E mais adiante conclui: [...] Mas seu entusiasmo trai um interesse mais do que acadêmico; ele prenuncia uma predileção pela estatuária antiga do Mediterrâneo e Oriente Próximo, ao qual se entregaria quando pudesse dispor de espaço e dinheiro4.

A paixão pelas esculturas precede e de certo modo acolhe a construção da teoria e prática psicanalítica. Na medida em que a teoria toma força a presença da coleção de peças antigas e sua dedicação a elas, torna-se visível, a quem quer que compartilhe do encontro com Freud, o psicanalista: Era essa floresta de esculturas que seus visitantes e pacientes lembravam com maior nitidez5, nos informa Peter Gay. E diz mais: [...] ao começar a análise, o Homem dos Lobos também considerou extasiantes os objetos antigos de Freud6: [...] havia sempre uma sensação de paz e quietude sagradas nos dois gabinetes anexos e lembrava-lhe não um consultório, mas antes o gabinete de um arqueólogo.

Enfim, caros colegas, há que se pensar que entre Freud, suas esculturas e sua psicanálise não há divisor de águas. De certo modo, a máxima per via di levare expressa essa terra sem fronteiras construída entre estes três elementos.

Vamos de volta um só instante à Da Vinci, no que diz respeito a suas observações sobre as limitações da escultura:

[...] O escultor não pode diversificar sua obra mediante diferentes cores naturais dos objetos [...] As esculturas não têm nenhuma perspectiva aérea, não podem representar corpos transparentes nem corpos luminosos, nem luzes refletidas nem corpos brilhantes (como espelhos e superfícies polidas similares), nem névoas, nem céus escuros, nem infinidades de coisas que não citarei para não resultar entediante7.

Vamos contrapor rapidamente as palavras de Da Vinci a algumas observações sobre a obra de Anish Kapoor8, um dos grandes nomes da escultura contemporânea.
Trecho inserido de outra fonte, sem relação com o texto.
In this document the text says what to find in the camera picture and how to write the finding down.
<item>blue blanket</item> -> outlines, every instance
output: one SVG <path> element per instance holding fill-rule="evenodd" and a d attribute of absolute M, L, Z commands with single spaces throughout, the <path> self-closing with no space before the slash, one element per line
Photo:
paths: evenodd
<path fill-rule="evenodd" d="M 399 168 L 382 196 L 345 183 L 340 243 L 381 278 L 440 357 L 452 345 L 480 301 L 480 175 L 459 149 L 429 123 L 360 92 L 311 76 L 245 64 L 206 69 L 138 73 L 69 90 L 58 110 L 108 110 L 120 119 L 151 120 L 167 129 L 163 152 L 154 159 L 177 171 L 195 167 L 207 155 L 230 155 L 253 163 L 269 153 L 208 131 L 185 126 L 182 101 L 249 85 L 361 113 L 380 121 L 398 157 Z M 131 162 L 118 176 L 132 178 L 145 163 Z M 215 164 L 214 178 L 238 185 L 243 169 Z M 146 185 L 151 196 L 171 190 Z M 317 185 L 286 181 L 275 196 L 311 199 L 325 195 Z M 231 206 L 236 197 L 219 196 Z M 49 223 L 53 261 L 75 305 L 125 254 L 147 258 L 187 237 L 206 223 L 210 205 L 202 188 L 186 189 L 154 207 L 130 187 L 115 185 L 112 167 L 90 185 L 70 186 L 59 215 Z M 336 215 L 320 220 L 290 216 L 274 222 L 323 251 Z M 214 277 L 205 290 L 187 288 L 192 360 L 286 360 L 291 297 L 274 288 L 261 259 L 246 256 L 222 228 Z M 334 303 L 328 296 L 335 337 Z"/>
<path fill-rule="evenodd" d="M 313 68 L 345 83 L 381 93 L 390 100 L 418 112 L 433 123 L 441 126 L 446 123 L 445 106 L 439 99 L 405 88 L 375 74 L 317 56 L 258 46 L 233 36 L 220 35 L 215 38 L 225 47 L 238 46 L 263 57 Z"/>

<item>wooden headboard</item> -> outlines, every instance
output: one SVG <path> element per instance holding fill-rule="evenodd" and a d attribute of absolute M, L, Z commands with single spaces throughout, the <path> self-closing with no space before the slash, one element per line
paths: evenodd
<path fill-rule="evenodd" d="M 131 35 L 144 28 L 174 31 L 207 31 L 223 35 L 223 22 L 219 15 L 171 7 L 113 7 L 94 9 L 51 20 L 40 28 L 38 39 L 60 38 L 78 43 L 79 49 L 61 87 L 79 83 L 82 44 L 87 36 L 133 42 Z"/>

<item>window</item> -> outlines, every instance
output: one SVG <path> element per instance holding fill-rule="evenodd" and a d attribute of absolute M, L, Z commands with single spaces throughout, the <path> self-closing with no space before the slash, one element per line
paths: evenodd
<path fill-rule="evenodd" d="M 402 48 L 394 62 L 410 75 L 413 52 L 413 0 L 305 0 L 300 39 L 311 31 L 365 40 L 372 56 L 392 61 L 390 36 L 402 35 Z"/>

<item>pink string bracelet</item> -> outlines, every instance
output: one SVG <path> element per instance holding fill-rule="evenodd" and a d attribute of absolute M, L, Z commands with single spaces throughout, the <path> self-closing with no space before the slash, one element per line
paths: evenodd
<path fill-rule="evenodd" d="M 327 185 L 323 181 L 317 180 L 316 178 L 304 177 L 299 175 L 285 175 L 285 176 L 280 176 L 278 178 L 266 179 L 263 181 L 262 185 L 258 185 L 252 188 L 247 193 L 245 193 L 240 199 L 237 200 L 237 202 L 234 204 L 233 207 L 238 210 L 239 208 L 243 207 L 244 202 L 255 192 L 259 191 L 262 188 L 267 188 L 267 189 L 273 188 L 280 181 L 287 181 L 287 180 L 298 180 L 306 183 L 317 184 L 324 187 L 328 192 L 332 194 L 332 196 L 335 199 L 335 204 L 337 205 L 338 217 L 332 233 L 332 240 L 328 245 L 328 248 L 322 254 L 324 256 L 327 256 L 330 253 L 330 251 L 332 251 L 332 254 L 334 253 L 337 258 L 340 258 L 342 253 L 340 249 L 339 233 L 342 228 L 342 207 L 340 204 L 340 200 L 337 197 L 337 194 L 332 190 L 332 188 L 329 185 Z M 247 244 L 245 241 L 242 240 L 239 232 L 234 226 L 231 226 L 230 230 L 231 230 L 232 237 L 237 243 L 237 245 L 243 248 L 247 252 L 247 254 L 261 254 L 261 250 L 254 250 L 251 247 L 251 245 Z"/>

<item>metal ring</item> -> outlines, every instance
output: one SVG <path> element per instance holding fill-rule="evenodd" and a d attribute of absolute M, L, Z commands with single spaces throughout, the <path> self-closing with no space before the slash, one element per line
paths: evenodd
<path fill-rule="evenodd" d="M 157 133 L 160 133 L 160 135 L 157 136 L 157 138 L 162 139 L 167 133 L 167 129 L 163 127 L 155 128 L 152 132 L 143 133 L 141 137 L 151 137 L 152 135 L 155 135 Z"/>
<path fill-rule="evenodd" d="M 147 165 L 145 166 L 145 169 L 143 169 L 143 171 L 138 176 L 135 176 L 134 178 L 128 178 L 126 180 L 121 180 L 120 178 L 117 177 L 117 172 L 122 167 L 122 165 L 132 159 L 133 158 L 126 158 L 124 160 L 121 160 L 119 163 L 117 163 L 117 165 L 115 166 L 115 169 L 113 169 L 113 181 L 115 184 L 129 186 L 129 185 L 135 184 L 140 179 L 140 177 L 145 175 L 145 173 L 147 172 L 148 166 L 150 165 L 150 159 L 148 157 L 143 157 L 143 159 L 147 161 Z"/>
As obras de Kapoor são frequentemente simples, formas curvas, normalmente de só uma cor ou brilhantemente colorida. Em sua maioria, a intenção é prender a atenção do público, invocando um mistério através das cavidades escuras de seu trabalho, normalmente com seu tamanho e beleza simples. Ele usa pigmento em seus trabalhos e em torno deles. Muitos possuem aberturas cavadas e cavidades, e mexendo com opostos (como terra-céu, material-espírito, luz-escuridão, visível-invisível, masculino-feminino e corpo-mente). Seus trabalhos mais recentes são baseados em espelhos, refletindo ou distorcendo o público. Em 2001, “Sky Mirror”, um grande espelho, refletia o céu9.

A partir dessas observações percebemos que os escultores expandiram seu trabalho com a utilização dos mais variados materiais, de modo que já não se nota uma divisão nítida entre a pintura e a escultura que pode, diferentemente do que pensava o grande artista renascentista, espelhar corpos transparentes e brilhantes que possivelmente empurrariam para longe o tédio imaginado.

Em A soma dos dias, instalação de Carlito Carvalhosa no espaço central da Pinacoteca do Estado de São Paulo (agosto a outubro de 2010), encontramos uma escultura concebida para existir de fato por um período de oitenta minutos. Longos e levíssimos tecidos brancos, dispostos em uma espiral, encobrem todo um espaço octogonal da arquitetura do museu. A escultura de tecido esvoaçante se completa com o som minimalista da música vinda pelas mãos do compositor Philip Glass que, ao piano, se encontrava no centro da obra. A escultura existirá enquanto o som chegar aos ouvidos atentos e olhares extasiados dos espectadores. A experiência sensorial diante dessa obra produz efeitos emocionais inusitados. As esculturas, nos dias de hoje, são outras.

Chegamos então à nossa proposta para a IDE 51 − Por que não refletir sobre per via di levare no nosso cotidiano de clínica e pensamento psicanalíticos?

 

 

Cíntia Buschinelli
editora

Corpo editorial
Heloisa Helena Sitrângulo Ditolvo
Marta Úrsula Lambrecht
Homero Vettorazzo Filho
Marion Minerbo
Silvana Rea

 

 

1 Freud, Sigmund, Edição standard brasileira (Vol. VII). Rio de Janeiro: Imago, 1989, p. 244.
2 Da Vinci, Leonardo, Cuadernos (H. Anna Suh, ed.). New York: Parragon Publishing, 2006, pp. 244, 240.
3 Gay, Peter, Freud − uma vida para o nosso tempo. São Paulo: Companhia das Letras, 1989, p. 60.
4 Id., ibid.
5 Id., ibid., p. 59.
6 Id., ibid., p. 168.
7 Tradução de Marta Úrsula Lambrecht.
8 Nascido em Bombaim em 1954, é considerado um dos grandes escultores que explora novos estilos de arte.